Strange water is supposedly to blame for the mysterious deaths of American tourists in the Dominican Republic. During an appearance on CNBC, Hard Rock International chairman Jim Allen was asked about the role illegal alcohol may have played in the deaths of at least 11 Americans. He brushed off the possibility that suspected poisoning caused the sudden fatalities.
“I think it's frankly part of today’s media cycle. The reality is that when people travel abroad people get sick simply many times by just drinking water that’s different here than what we are used to in the United States," he says at the 6:25 mark in the video above. "There have been seven deaths over the last year and a half and certainly, they will be investigated. We have to wait for the Dominican to come back with specifics on all of those unfortunate passings.”
In an article published Monday, Slate argued that the "string" of fatalities is not a string at all, given the average number of deaths expected to occur in any year of U.S. travel to the Dominican Republic greatly exceeds the dozen or so that comprise this suspected "trend." The causes of the deaths likely won't be confirmed until the toxicology reports come in July.

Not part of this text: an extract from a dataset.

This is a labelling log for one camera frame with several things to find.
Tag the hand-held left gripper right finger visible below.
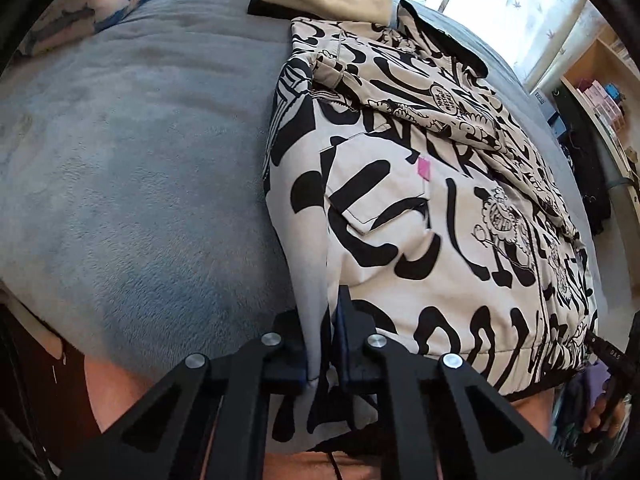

Over the course of the past year, at least 11 American tourists have passed away while visiting the Dominican Republic. The Dominican government has insisted that the deaths are not connected, but the mounting media coverage and growing concerns have prompted resorts and hotels on the island to look into whether bootleg alcohol is to blame. Forensic scientist Lawrence Kobilinsky told The Cut that the victims' shared symptoms are “consistent with poisoning," and methanol or pesticides may have been used. The former is often used in counterfeit alcohol.
As noted by Vox, "consuming even a small amount of pure methanol can lead to pulmonary edema, or fluid in the lungs, and respiratory distress."